Par ce même circuit le Jour des Philosophes se fait voir : car ce qui est écrit de la création du grand Monde, "Les ténèbres étaient sur la Terre ", est expliqué bien au long de mon Traité dont j'ai déjà parlé ci-dessus, comme aussi cet endroit où il est dit: " la Lumière fut faite par le premier Jour ". Il faut faire voir la vérité par quelque expérience. Broyez de l'antimoine dans un mortier philosophique, et le criblez ; c'est-à-dire, faites fondre l'antimoine dans un creuset, en remuant et frappant le creuset, le régule tombera au fond; et si vous travaillez comme il faut, votre régule se trouvera étoilé dès la première fusion. Ainsi d'abord vous aurez la Lumière après les Ténèbres, et une Lumière céleste si par le moyen du petit Commentaire que je vous donne, et qui vous ouvrira le Ciel chimique, vous pouvez comprendre ce que c'est que le Ciel ; car ce Ciel étendu colore les campagnes de pourpre et l'on y reconnaît les Astres et le soleil.
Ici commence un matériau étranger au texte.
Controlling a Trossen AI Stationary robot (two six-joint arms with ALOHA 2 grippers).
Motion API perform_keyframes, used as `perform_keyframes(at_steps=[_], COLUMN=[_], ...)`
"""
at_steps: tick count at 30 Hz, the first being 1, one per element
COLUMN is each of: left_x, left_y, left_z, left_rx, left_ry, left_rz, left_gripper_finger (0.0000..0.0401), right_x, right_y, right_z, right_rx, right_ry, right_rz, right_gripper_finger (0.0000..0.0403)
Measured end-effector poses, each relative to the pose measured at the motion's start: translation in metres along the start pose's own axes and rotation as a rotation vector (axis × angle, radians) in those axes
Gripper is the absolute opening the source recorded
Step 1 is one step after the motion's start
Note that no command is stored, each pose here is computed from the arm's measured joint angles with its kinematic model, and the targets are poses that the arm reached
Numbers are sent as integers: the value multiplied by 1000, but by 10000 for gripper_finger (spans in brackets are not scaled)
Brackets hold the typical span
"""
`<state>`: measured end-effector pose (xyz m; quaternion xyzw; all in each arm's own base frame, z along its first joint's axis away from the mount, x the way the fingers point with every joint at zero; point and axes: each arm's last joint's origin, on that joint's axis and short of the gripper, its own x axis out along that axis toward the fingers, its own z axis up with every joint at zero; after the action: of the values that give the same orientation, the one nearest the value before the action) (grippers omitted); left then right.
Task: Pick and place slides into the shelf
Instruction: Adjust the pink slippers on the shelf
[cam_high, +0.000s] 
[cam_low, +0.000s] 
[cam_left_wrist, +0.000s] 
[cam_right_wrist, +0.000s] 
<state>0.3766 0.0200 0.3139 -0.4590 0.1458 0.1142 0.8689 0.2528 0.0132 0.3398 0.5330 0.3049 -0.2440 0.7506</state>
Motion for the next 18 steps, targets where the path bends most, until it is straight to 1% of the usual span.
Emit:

Mais bien loin d'être déjà au midi, à peine le jour commence-t-il de paraître ; car notre Hercule espère qu'après les ténèbres dans lesquelles il est enseveli, seront dissipées, il jouira de cette éclatante Lumière du Midi. C'est là que les poètes l'ont appelés leur Cahos ; car c'est dans l'antimoine que toutes choses étant premièrement confuses, se séparent et se divisent par la seule, fusion : en telle sorte que vous croiriez facilement qu'Ovide aurait pris de là le sujet de ses métamorphoses. L'on voit aussi très clairement, que l'on ne peut pas se servir d'un vaisseau de verre pour la préparation de la matière, mais d'un creuset ou d'un vaisseau de terre qui résiste au feu ; et que le Feu doit être égal non pas comme celui de la lampe maiscomme celui qui se trouve joint au Mercure, lequel se parfait et s'achève par un mouvement égal et continuel. Et quant aux autres feux, il faut les interpréter d'une autre manière que le vulgaire a coutume de la faire. Ainsi l'on commencera de comprendre ce que c'est que la Circulation, la Sublimation, la Trituration, la Digestion, et toutes les autres opérations chimiques; combien elles sont différentes de celles du vulgaire, et avec quelle facilité et bien peu de temps elles peuvent être exécutées. L'on entendra aussi le sens de l'énigme d'Hermès, quand il commande de faire que les choses supérieures deviennent inférieures, et les inférieures supérieures, de même, ce que c'est que le Vent porte dans son ventre et dont le Soleil est le père et la Lune la mère, et si vous n'ignorez plus quelle est cette Eau sèche qui ne mouille point les mains. Et enfin vous, qui que vous soyez et qui doutez encore de ce que je vous dis, fondez seulement de l'antimoine, et appliquez vous à voir seulement exactement ce qui se passe, vous y verrez toutes ces choses, vous y verrez les Colombes de Philalèthe, vous y entendre le Chant des Cygnes de Basile, et vous y verrez. Cette Mer des Philosophes, que j'ai expliqué plus au long dans mon Traité des Evènements fortuits et imprévus.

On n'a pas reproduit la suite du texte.